Security & Defence

Global Zero – A Nuclear Weapon (Test) Free World

Security and defence expert Sebastian Vagt analyses the international efforts towards global zero, a world free of nuclear weapons, which are to date based mainly on the Nuclear Non-Proliferation Treaty of 1970.


Exactly thirty years ago, on August 29, 1991, the Semipalatinsk test site in Kazakhstan closed down. Within three decades it had witnessed more than 400 Soviet nuclear tests; almost a quarter of all nuclear tests on the planet. The date marks today the International Day against Nuclear Tests.


On July 16, 1945, the Nevada desert became the scene of the first nuclear explosion. The test was followed a few days later by the dropping of the Little Boy and Fat Man atomic bombs over the Japanese cities of Hiroshima and Nagasaki. The destruction was so immeasurable, that one wondered whether the new type of weapon would bring world peace or apocalypse. Now, 74 years later, the answer is neither, nor.

With the help of nuclear weapons, the USA and the Soviet Union guaranteed each other’s mutual destruction during the Cold War – and thus probably prevented an escalation. To demonstrate the credibility of their nuclear capabilities, the nuclear powers USA, Soviet Union, China, Great Britain and France nevertheless tested their weapons more than 2,000 times by 1990. Estimates from the International Campaign to Abolish Nuclear Weapons suggest that more than 2 million people are suffering from cancer as a result of these detonations. The victims of the French tests in the Pacific are still awaiting their recognition.

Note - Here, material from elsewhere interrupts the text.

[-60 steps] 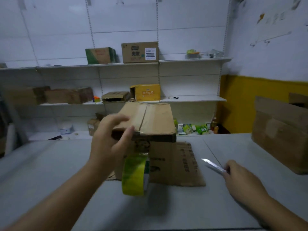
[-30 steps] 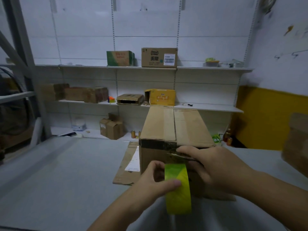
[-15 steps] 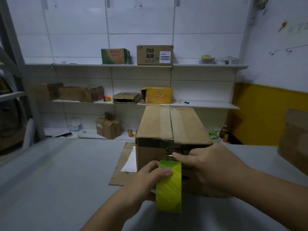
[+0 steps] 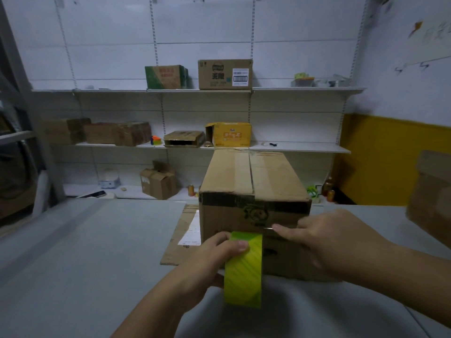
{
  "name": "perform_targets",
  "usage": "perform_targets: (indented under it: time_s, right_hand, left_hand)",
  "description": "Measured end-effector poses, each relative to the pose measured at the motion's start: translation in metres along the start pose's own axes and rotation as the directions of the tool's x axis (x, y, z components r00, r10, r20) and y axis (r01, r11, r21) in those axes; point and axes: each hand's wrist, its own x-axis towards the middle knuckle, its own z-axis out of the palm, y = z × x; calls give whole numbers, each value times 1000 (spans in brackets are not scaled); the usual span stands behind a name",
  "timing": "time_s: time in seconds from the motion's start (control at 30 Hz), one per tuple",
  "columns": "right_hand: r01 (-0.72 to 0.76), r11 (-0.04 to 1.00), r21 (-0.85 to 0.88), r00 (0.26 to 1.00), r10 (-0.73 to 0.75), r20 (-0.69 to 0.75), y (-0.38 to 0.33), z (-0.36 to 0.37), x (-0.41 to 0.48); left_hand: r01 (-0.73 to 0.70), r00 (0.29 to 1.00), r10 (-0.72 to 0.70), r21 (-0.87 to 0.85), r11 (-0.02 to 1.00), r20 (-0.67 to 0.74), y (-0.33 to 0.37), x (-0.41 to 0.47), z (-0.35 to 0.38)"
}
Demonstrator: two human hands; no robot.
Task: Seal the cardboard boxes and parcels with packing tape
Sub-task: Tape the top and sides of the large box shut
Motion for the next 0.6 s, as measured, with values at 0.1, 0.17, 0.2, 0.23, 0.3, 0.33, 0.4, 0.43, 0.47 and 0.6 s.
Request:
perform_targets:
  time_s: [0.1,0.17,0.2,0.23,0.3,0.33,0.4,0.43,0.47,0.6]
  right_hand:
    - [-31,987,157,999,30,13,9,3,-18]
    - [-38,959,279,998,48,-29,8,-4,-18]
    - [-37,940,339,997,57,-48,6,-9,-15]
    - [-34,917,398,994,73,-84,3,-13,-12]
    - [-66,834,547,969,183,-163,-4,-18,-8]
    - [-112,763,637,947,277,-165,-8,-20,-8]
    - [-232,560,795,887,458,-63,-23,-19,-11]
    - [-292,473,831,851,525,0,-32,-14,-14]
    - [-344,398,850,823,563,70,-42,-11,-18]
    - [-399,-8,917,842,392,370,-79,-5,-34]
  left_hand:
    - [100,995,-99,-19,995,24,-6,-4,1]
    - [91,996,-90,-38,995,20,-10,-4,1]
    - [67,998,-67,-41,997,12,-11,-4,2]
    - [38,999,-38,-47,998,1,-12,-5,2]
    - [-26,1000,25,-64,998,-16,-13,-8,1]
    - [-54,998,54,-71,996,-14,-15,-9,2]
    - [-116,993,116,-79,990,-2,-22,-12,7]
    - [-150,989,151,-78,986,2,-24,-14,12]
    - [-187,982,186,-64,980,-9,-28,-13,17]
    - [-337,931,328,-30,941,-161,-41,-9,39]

The international efforts for global zero, a world free of nuclear weapons, are based to this day mainly on the Nuclear Non-Proliferation Treaty of 1970. According to this treaty, non-nuclear-weapon states must not strive for possession of the bomb. Almost all the Member States of the United Nations are signatories, with the exception of India, Pakistan and Israel, which have instead preferred to develop their own nuclear weapons. North Korea left the treaty in 2003 and has also been considered a nuclear weapons state since 2006 at the latest.

It is to be feared that other states will try to follow this example. The dictatorial regimes of Iraq and Libya were overthrown by military intervention after they ended their own programmes for the development of nuclear weapons. These examples should be a warning to Iran, which has been working on a nuclear weapons programme for some time. However, not only dictatorships but also democracies have found warning examples in recent history. After the end of the Cold War, Ukraine had Soviet nuclear weapons at its disposal, but agreed to surrender them. When it then became a victim of Russian aggression in 2014, it could not effectively deter it.

Even if the number of nuclear warheads worldwide diminished from 70,000, during the Cold War, to around 14,000, they have by no means lost their significance. The end of the East-West conflict did not end the era of nuclear weapons, but merely the era of nuclear weapons testing.


Effects of Abstention from Testing

In 1996, a large majority of UN member states agreed on a comprehensive ban on nuclear testing. Even if the treaty cannot enter into force because India, North Korea and Pakistan have not signed and the USA, Israel and China have not ratified the document, its stipulations are being respected. The exception is North Korea, which carried out a total of six nuclear tests between 2006 and 2017; the only ones so far in the 21st century.

The renunciation of nuclear weapons testing has manifest effects on both nuclear powers and non-nuclear-weapon states. Non-nuclear powers depend on real tests to convince themselves and potential opponents of the functionality of their weapons. Without the possibility of testing, nuclear powers will find it difficult to develop their nuclear weapons further without sacrificing reliability. The US military has therefore already started to test its warheads in computer simulations in the framework of its so called Stockpile Stewardship programme.  In this respect, the Comprehensive Test Ban Treaty makes a valuable contribution to curbing the proliferation and further development of nuclear weapons.

However, the destructive power of nuclear weapons and the risks posed by their deployment must not obscure the dangers posed by new weapons systems. These were tragically demonstrated only recently when, on 8 August, a nuclear-powered Burevestnik cruise missile exploded on a military site in Nyonoska, Russia, killing five people and radiating several more.

Russia, the USA, China and India are currently working on the development of particularly powerful cruise missiles. These supposedly possess unlimited range and cannot be intercepted by existing systems, due to their speed. The arms race for new carrier systems has long since begun. However, there is a complete lack of international initiatives to limit and control them.

The development of dangerous weapons systems will continue to accelerate with technical progress. International arms control must try to keep up with this pace. During his speech in Hiroshima 2016, former US President Barack Obama found the right words: “Technological progress without an equivalent progress in human institutions can doom us”.